_Exercise directions:_
Return the line that contains "Please determine whether the wooden cabinet" plus every line after it to the end of the entries below, exactly as given, and stop there.

_Provided data:_
-----

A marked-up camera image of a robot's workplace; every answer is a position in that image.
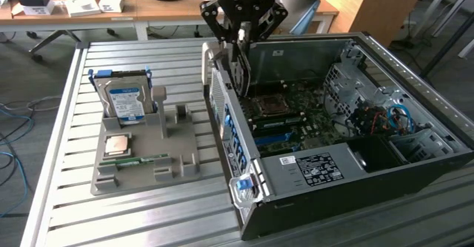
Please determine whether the blue floor cable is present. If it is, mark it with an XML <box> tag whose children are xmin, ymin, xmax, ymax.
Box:
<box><xmin>0</xmin><ymin>108</ymin><xmax>34</xmax><ymax>217</ymax></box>

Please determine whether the green motherboard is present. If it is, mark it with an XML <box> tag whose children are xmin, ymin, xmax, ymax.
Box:
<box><xmin>236</xmin><ymin>82</ymin><xmax>348</xmax><ymax>158</ymax></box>

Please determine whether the hard disk in blue caddy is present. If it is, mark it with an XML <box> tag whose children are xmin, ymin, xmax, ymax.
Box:
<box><xmin>86</xmin><ymin>65</ymin><xmax>154</xmax><ymax>125</ymax></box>

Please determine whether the grey parts rack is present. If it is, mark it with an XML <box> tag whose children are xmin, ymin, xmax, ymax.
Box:
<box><xmin>90</xmin><ymin>85</ymin><xmax>203</xmax><ymax>196</ymax></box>

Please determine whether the black floor cable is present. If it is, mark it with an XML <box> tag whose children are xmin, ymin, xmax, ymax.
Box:
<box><xmin>0</xmin><ymin>130</ymin><xmax>21</xmax><ymax>186</ymax></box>

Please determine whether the black graphics card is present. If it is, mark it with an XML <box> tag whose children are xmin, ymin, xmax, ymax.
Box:
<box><xmin>215</xmin><ymin>22</ymin><xmax>253</xmax><ymax>97</ymax></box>

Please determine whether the white box with black lid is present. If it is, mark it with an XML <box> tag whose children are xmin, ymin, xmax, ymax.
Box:
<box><xmin>17</xmin><ymin>0</ymin><xmax>56</xmax><ymax>16</ymax></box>

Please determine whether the grey floor cable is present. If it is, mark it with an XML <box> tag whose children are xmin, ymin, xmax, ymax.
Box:
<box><xmin>0</xmin><ymin>95</ymin><xmax>62</xmax><ymax>112</ymax></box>

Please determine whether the wooden desk white frame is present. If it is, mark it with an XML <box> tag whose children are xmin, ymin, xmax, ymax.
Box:
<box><xmin>134</xmin><ymin>0</ymin><xmax>340</xmax><ymax>41</ymax></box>
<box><xmin>0</xmin><ymin>0</ymin><xmax>137</xmax><ymax>62</ymax></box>

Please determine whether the CPU socket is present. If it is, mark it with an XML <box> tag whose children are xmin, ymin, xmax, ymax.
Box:
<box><xmin>255</xmin><ymin>94</ymin><xmax>292</xmax><ymax>117</ymax></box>

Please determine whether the open black PC case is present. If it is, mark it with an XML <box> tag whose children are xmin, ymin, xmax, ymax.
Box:
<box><xmin>201</xmin><ymin>32</ymin><xmax>474</xmax><ymax>241</ymax></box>

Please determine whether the orange wire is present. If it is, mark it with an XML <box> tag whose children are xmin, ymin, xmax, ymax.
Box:
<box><xmin>371</xmin><ymin>110</ymin><xmax>389</xmax><ymax>134</ymax></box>

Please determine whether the small white labelled box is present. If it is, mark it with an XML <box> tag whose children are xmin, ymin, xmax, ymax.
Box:
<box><xmin>98</xmin><ymin>0</ymin><xmax>125</xmax><ymax>13</ymax></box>

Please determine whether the grey disk bay tray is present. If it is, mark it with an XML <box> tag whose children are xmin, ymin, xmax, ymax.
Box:
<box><xmin>388</xmin><ymin>129</ymin><xmax>456</xmax><ymax>163</ymax></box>

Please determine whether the CPU chip with metal lid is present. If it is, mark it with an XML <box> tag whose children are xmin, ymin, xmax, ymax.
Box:
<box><xmin>102</xmin><ymin>134</ymin><xmax>133</xmax><ymax>158</ymax></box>

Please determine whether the grey power supply unit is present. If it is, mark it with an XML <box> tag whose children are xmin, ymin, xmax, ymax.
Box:
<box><xmin>259</xmin><ymin>143</ymin><xmax>367</xmax><ymax>199</ymax></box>

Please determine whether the green RAM stick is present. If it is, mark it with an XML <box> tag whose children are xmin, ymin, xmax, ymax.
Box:
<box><xmin>98</xmin><ymin>154</ymin><xmax>169</xmax><ymax>166</ymax></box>

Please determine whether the blue expansion slot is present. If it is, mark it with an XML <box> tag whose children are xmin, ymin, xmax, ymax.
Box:
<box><xmin>255</xmin><ymin>133</ymin><xmax>293</xmax><ymax>145</ymax></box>

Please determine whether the wooden cabinet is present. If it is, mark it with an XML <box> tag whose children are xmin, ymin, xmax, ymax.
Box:
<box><xmin>320</xmin><ymin>0</ymin><xmax>432</xmax><ymax>48</ymax></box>

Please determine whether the blue wire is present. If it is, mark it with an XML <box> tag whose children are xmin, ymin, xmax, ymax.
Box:
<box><xmin>387</xmin><ymin>104</ymin><xmax>415</xmax><ymax>135</ymax></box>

-----

_Exercise answer:_
Please determine whether the wooden cabinet is present. If it is, mark it with an XML <box> tag whose children are xmin, ymin, xmax, ymax.
Box:
<box><xmin>320</xmin><ymin>0</ymin><xmax>432</xmax><ymax>48</ymax></box>

Please determine whether the blue wire is present. If it is, mark it with an XML <box> tag whose children are xmin, ymin, xmax, ymax.
Box:
<box><xmin>387</xmin><ymin>104</ymin><xmax>415</xmax><ymax>135</ymax></box>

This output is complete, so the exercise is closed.